Réfugiés climatiques : l’ONU privilégie une approche régionale plutôt que mondiale

Article paru sur le site de l’ONU le 08/11/2017

Alors que le nombre de personnes déplacées dans le monde à cause d’événements liés au changement climatique ne cesse d’augmenter, l’ONU et ses partenaires privilégient une approche régionale plutôt que mondiale face à la question de la création d’un statut de réfugié climatique.

La moyenne annuelle de déplacements liés aux catastrophes a été de 25,3 millions de personnes dans le monde entre 2008 et 2016, selon des chiffres du Conseil norvégien pour les réfugiés. Les cinq pays les plus affectés proportionnellement à leur population sont tous des Etats insulaires. Il s’agit de Cuba, de Fidji, des Philippines, de Tonga et du Sri Lanka.

« Au cours de cette saison des ouragans, nous avons vu le déplacement de 1,7 million de personnes à Cuba, soit l’équivalent de 15% de sa population », a noté la responsable du programme humanitaire d’Oxfam en République dominicaine, Camila Minerva, lors d’une conférence de presse sur la mobilité humaine et le changement climatique à la Conférence sur le climat (COP 23), à Bonn, en Allemagne.

« Les plus pauvres et les plus marginalisés sont cinq fois plus susceptibles d’être déplacés et de le rester plus longtemps que les personnes vivant dans les pays à revenu élevé, et ce phénomène s’accroît avec le changement climatique », a souligné Mme Minerva.
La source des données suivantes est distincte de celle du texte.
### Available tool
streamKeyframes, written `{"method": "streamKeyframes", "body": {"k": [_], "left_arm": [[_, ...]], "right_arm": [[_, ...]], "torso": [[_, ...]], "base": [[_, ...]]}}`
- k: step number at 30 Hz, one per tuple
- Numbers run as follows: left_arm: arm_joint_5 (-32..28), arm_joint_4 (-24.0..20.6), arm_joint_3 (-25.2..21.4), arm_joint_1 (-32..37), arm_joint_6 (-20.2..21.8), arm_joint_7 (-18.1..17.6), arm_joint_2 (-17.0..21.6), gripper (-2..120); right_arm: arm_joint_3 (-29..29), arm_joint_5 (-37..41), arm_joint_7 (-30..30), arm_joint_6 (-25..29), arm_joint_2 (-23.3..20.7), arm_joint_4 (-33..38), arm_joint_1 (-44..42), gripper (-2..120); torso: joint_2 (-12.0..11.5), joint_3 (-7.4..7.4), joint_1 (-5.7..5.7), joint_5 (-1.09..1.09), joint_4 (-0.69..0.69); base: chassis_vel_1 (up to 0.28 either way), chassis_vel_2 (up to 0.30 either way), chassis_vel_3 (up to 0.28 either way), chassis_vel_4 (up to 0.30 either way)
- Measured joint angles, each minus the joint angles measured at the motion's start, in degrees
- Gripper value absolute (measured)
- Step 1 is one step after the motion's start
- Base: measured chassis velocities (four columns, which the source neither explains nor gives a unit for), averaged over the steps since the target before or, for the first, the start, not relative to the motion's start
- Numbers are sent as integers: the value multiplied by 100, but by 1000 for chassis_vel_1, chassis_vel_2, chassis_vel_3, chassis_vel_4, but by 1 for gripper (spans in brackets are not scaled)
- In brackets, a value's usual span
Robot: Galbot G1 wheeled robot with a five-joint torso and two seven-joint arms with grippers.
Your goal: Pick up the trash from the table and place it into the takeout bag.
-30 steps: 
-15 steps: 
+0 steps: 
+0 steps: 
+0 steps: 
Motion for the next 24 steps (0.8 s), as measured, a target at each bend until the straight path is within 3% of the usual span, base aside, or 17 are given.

Protéger les personnes forcées de quitter leur pays à cause du changement climatique

Mariam Traoré, experte sur les questions de migration, environnement et changement climatique à l’Agence des Nations Unies sur les migrations (OIM), a déclaré de son côté qu’il était important de se rappeler qu’au-delà des catastrophes l’effet lent du changement climatique pousse aussi des gens à se déplacer et à émigrer, parfois de manière forcée.

Elle a pris l’exemple du Bangladesh, où selon un sondage de l’OIM l’année dernière 40% des ménages interrogés ont dit que le changement climatique a directement contribué à leur décision de migrer.

Face à cette situation, certains ont suggéré de créer un statut de réfugié climatique, permettant de protéger les personnes contraintes de quitter leur pays en raison des effets du changement climatique.

« Le statut légal de réfugié est prévu par la Convention de 1951 relative au statut des réfugiés, qui énonce très clairement les raisons pour lesquelles vous obtenez ou non votre statut de réfugié, qui est essentiellement la persécution. Dans le contexte du déplacement causé par les changements climatiques, il pourrait y avoir des cas de persécution où ce statut de réfugié pourrait s’appliquer, mais dans la plupart des cas, ce n’est pas le cas », a expliqué Marine Franck, chargée de programme à la Division de la protection internationale de l’Agence des Nations Unies pour les réfugiés (HCR).

 

Une tentative en 2011 de créer un statut de réfugié climatique

Elle a rappelé qu’en 2011, il y a eu une tentative des Etats de mettre en place ce statut de réfugié pour les personnes déplacées par le changement climatique. « Mais la plupart des Etats ne sont pas prêts à ouvrir ce statut et certains considèrent d’ailleurs que cela pourrait diminuer la protection des réfugiés qui sont persécutés », a-t-elle souligné. « Cela voudrait dire également renégocier la Convention et les États n’ont pas envie de cela ».

« Donc plutôt que de créer un nouveau statut global pour protéger toutes les personnes déplacées par le changement climatique, l’on regarde ce qui existe aux niveaux national et régional », a-t-elle ajouté. Elle a cité la pratique des visas humanitaires, de la protection humanitaire et des lois nationales sur la migration permettant aux personnes déplacées à travers les frontières par le changement climatique d’être protégées et de recevoir une assistance.

Selon l’experte du HCR, l’idée est de créer au niveau régional « une harmonisation et d’inciter les Etats à prévoir dans leurs lois de telles pratiques pour protéger de plus en plus de personnes déplacées par les changements climatiques ». Il s’agit d’une approche « qui vient du terrain et qui se régionalise plutôt qu’une approche globale qui ne serait pas forcément mise en œuvre », a-t-elle ajouté.